I found another siam doe at PetSmart, this time I think I got argora. Her name is Sage. The points on Sage and Keenah look the same so we still have to figure out what the point colors are.

I have a black tan buck I can probably use for breeding. He came from a litter of 7, 3 black tan, 3 black self and 1 PEW. So he would carry PEW which is a c-dilute, correct? He had one blue parent, so that would tell us if these girls are blue point Siamese or not. And since agouti is dominant, we will see if the siam girls are agouti point. If this all sounds good to you, I really want to do this litter


----------



## MissPorter13 (Jun 20, 2012)

She is gorgeous  Siamese/Himi/Colourpoint are some of my favourites.


----------



## MojoMouse (Apr 20, 2012)

Tikmio said:


> I have a black tan buck I can probably use for breeding. He came from a litter of 7, 3 black tan, 3 black self and 1 PEW. So he would carry PEW which is a c-dilute, correct?


It's likely, given that 6 of the litter were C/* and only one c/c albino, that each of the parents was C/c. That means that there's 50% chance he carries albino.

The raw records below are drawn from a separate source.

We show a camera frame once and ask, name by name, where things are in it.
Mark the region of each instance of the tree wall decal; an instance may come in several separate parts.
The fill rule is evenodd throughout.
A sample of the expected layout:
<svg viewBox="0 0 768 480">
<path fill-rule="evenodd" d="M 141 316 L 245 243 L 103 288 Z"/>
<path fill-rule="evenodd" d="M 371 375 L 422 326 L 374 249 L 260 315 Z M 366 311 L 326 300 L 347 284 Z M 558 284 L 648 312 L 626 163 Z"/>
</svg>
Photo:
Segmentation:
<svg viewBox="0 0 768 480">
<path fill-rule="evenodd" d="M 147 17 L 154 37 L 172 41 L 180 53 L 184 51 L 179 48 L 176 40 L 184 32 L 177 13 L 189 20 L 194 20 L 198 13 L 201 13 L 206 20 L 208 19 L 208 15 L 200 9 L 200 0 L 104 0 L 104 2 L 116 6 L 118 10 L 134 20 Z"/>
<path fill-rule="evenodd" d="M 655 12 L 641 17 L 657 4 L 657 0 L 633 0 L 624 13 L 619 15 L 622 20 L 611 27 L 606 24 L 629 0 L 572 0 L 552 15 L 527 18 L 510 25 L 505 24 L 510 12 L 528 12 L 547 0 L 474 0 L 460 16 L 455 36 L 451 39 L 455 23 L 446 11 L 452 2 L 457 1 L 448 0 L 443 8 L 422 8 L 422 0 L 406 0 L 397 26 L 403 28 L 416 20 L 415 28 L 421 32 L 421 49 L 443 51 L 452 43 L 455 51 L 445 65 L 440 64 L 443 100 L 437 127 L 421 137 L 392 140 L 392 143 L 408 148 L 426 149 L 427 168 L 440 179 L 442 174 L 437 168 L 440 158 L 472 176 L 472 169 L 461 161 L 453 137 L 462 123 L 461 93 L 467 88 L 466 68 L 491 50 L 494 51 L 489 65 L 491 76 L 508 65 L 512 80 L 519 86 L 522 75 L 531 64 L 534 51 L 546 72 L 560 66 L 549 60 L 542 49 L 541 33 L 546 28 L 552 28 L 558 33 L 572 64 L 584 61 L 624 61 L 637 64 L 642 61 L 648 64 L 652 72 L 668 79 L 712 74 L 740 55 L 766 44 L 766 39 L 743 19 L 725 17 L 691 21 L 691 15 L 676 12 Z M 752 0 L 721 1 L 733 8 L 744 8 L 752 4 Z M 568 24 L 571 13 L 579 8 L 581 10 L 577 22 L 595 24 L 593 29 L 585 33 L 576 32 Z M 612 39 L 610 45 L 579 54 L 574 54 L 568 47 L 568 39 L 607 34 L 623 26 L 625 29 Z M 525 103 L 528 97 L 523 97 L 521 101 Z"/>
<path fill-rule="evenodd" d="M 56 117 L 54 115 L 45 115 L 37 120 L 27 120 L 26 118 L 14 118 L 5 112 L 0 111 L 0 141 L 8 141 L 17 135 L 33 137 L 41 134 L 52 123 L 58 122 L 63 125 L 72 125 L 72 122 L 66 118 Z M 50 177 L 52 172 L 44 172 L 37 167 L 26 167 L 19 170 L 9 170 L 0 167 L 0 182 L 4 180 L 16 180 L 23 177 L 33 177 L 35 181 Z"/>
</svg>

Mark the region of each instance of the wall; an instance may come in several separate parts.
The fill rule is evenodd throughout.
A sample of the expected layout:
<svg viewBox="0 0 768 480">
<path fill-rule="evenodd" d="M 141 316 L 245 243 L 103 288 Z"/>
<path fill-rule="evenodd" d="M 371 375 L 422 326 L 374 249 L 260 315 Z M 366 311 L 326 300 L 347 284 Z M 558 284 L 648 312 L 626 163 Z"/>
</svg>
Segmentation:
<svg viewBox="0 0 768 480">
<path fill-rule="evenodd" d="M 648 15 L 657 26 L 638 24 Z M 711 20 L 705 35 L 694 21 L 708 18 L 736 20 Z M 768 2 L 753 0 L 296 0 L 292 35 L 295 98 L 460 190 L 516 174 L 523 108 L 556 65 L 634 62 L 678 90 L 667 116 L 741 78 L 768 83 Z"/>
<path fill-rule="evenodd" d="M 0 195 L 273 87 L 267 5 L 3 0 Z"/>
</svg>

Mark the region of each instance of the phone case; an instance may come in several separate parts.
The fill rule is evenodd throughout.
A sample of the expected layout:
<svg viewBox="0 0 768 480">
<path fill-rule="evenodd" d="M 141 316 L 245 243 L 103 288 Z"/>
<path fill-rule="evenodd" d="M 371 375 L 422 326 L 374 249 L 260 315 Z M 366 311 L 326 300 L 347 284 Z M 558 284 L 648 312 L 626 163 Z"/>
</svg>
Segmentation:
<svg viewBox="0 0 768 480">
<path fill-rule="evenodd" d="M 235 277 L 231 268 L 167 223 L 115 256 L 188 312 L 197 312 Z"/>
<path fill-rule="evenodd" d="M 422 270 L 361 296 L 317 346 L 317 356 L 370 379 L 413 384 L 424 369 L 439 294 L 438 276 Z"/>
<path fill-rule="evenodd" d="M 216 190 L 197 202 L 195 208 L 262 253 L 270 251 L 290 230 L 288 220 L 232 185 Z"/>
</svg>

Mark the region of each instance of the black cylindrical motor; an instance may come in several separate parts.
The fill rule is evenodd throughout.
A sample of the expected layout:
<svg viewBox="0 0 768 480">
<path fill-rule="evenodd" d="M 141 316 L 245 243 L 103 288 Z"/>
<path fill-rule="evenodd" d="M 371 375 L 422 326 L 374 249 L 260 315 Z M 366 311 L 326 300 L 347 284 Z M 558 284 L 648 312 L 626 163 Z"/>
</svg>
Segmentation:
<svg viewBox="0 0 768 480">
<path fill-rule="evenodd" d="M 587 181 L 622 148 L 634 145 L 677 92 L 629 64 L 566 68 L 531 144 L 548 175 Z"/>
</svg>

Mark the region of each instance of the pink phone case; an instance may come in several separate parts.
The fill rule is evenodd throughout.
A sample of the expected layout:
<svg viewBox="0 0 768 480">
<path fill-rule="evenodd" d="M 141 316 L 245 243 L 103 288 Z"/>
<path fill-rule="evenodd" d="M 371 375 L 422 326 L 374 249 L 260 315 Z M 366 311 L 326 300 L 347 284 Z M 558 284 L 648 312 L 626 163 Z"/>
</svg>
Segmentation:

The litter from the black tan and your girl _should_ answer the question of whether the girl is agouti. It would be very unusual to get an entire litter of aa with one A/a and one a/a parent, but possible of course.  If she's A/A, all of the litter would be agouti.


----------



## Tikmio (Oct 9, 2011)

Well, my problem is I want to get siam tans now, lol.

The bucks parents were a blue tan mom, and black self dad. Just thought that might be handy. I got granddad (black self) from petco, and at that petco they only carry agouti self, black self and PEW. So I think it's safe to say granddad only carried PEW and WAS black self. Grandma could carry ANYTHING.


----------



## sys15 (Nov 26, 2011)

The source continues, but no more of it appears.